## What is expected
A line belongs in the answer if it contains "white"; copy every such line from the entries below.

## Supplied material
*** Begin section ***

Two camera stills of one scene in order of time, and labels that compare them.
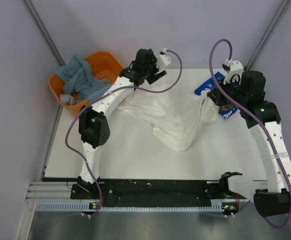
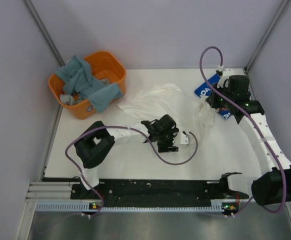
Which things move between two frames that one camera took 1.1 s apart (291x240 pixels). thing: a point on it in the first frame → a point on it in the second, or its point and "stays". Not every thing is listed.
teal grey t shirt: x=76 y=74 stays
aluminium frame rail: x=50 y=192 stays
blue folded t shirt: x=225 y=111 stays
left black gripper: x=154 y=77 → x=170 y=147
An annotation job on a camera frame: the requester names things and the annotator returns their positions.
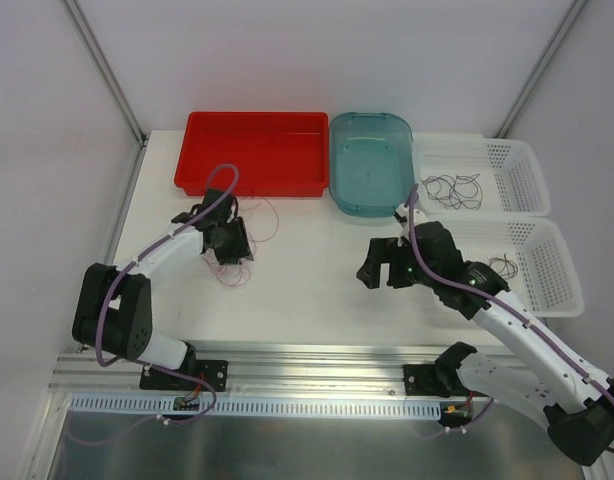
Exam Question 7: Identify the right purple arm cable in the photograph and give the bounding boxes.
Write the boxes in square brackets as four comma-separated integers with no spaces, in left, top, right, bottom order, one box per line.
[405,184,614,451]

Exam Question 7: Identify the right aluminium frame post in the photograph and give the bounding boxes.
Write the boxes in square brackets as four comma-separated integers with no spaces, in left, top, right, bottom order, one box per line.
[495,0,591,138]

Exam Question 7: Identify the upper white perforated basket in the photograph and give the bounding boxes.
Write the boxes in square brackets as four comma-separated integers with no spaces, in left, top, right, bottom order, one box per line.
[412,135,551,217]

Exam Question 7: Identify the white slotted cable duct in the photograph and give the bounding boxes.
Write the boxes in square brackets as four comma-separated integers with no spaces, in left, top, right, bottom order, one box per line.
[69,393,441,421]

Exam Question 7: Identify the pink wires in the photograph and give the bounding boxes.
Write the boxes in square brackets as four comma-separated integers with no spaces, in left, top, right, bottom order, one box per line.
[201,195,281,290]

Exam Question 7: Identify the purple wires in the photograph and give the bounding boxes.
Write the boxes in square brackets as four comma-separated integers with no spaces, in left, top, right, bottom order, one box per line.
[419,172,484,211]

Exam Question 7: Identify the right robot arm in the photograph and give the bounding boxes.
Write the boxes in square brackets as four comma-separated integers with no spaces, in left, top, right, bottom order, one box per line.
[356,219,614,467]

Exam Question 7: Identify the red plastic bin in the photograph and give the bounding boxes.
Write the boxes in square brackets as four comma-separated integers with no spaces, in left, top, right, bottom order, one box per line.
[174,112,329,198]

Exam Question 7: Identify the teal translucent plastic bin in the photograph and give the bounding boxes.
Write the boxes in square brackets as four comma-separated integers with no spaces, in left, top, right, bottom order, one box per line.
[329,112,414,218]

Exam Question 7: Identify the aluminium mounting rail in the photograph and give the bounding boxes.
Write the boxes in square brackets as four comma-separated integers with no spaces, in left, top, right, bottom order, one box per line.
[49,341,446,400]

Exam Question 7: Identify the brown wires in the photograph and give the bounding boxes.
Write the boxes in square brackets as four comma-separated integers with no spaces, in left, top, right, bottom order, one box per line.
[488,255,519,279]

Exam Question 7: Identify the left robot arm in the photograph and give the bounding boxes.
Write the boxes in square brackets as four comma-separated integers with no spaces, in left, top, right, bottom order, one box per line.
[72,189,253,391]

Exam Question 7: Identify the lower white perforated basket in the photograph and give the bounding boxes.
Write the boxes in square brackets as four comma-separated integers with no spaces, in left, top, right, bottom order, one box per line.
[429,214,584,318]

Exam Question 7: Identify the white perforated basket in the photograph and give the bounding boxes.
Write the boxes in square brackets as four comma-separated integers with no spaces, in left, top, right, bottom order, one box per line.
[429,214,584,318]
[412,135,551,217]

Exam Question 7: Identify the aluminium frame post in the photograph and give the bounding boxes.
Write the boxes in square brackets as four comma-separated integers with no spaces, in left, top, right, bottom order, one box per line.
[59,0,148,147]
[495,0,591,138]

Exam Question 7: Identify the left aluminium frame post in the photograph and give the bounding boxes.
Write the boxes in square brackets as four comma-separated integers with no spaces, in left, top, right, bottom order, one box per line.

*** End section ***

## Answer space
Exam Question 7: Identify the upper white perforated basket in the photograph and give the bounding boxes.
Exam Question 7: Identify the white slotted cable duct in the photograph and give the bounding boxes.
Exam Question 7: Identify the lower white perforated basket in the photograph and give the bounding boxes.
Exam Question 7: Identify the white perforated basket in the photograph and give the bounding boxes.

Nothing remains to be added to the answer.